Exercise prompt:
Output the full listing exactly as written, with no pictures in it.

Information provided:
____________
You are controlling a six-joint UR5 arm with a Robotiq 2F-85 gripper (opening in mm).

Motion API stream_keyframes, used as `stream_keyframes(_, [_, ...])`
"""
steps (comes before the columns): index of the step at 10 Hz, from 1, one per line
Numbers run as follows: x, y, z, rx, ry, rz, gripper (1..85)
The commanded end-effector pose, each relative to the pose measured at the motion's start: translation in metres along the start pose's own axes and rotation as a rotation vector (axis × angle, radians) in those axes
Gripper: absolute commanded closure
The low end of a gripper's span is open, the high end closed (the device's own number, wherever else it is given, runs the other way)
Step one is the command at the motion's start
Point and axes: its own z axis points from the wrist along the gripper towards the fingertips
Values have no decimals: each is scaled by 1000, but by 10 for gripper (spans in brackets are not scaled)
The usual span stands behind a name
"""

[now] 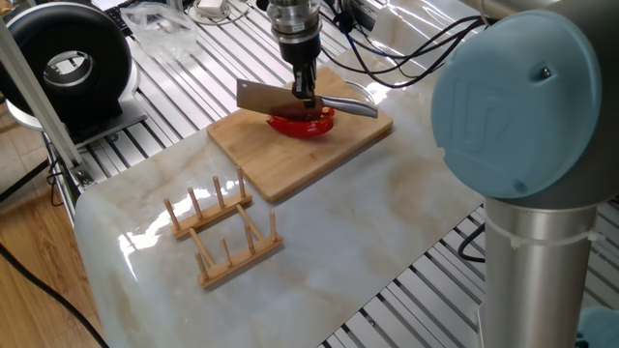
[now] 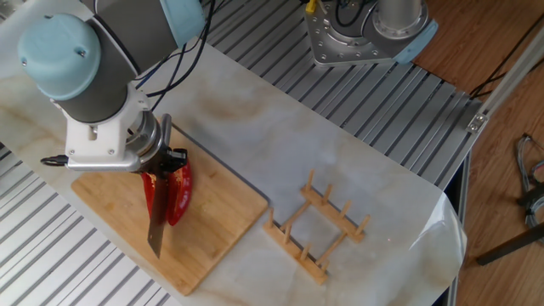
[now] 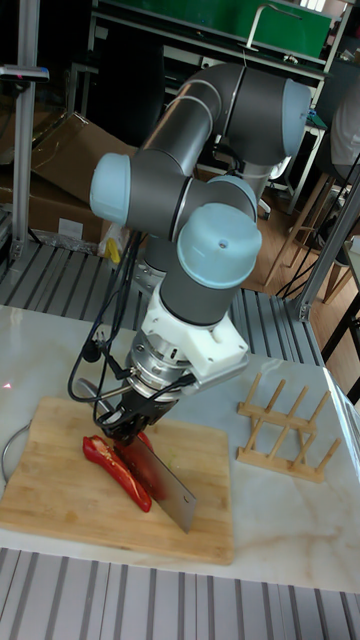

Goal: Chop the chili peppers

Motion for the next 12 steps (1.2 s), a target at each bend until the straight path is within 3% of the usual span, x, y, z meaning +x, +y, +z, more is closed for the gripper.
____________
Response:
You are controlling a six-joint UR5 arm with a Robotiq 2F-85 gripper (opening in mm).

Motion API stream_keyframes, used as `stream_keyframes(_, [_, ...])`
"""
steps (comes before the columns): index of the step at 10 Hz, from 1, one per line
Numbers run as follows: x, y, z, rx, ry, rz, gripper (1..85)
The commanded end-effector pose, each relative to the pose measured at the motion's start: translation in metres along the start pose's own axes and rotation as a rotation vector (axis × angle, radians) in those axes
Gripper: absolute commanded closure
The low end of a gripper's span is open, the high end closed (the device's own number, wherever else it is given, runs the other way)
Step one is the command at the motion's start
Point and axes: its own z axis points from the wrist along the gripper towards the fingertips
Values have no decimals: each is scaled by 1000, but by 10 for gripper (spans in brackets are not scaled)
The usual span stands behind a name
"""

[now] 
[now] 
[now] 

Goal: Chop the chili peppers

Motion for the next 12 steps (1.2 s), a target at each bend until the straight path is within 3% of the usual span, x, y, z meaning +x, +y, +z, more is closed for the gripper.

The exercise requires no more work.